*What needs to be done*:
Make an exact copy of the lines from the one holding "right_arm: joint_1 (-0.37" through the last line of the material, and output nothing else.

*Source material*:
• • • • • • •
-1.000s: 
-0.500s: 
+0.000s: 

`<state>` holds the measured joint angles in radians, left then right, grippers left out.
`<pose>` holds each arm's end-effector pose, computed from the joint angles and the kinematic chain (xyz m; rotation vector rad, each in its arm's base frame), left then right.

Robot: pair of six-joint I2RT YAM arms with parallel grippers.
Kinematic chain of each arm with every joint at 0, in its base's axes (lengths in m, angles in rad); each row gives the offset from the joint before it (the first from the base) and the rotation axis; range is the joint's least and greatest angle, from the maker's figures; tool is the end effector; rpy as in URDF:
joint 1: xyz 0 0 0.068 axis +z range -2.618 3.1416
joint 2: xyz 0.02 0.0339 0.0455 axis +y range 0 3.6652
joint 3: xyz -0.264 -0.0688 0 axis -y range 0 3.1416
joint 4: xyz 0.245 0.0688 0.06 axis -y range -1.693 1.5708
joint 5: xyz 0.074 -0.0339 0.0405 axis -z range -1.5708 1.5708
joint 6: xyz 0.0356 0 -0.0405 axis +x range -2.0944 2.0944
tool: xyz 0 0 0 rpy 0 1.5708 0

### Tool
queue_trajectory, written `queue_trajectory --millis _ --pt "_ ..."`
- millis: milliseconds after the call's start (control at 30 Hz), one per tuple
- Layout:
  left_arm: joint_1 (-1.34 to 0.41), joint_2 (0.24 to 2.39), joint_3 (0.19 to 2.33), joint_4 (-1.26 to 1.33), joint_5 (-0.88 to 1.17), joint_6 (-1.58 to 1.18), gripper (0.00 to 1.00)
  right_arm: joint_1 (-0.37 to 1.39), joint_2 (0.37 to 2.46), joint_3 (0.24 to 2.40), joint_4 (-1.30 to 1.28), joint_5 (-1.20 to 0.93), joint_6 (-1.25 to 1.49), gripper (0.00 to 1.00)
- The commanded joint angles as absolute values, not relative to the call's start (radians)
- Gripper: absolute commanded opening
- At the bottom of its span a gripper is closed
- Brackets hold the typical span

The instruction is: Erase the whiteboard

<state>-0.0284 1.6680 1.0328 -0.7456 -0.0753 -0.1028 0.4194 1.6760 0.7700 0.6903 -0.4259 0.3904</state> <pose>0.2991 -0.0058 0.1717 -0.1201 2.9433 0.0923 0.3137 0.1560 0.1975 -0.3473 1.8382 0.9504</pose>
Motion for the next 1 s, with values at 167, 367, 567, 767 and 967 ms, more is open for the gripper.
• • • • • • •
*The completed task*:
  right_arm: joint_1 (-0.37 to 1.39), joint_2 (0.37 to 2.46), joint_3 (0.24 to 2.40), joint_4 (-1.30 to 1.28), joint_5 (-1.20 to 0.93), joint_6 (-1.25 to 1.49), gripper (0.00 to 1.00)
- The commanded joint angles as absolute values, not relative to the call's start (radians)
- Gripper: absolute commanded opening
- At the bottom of its span a gripper is closed
- Brackets hold the typical span

The instruction is: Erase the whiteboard

<state>-0.0284 1.6680 1.0328 -0.7456 -0.0753 -0.1028 0.4194 1.6760 0.7700 0.6903 -0.4259 0.3904</state> <pose>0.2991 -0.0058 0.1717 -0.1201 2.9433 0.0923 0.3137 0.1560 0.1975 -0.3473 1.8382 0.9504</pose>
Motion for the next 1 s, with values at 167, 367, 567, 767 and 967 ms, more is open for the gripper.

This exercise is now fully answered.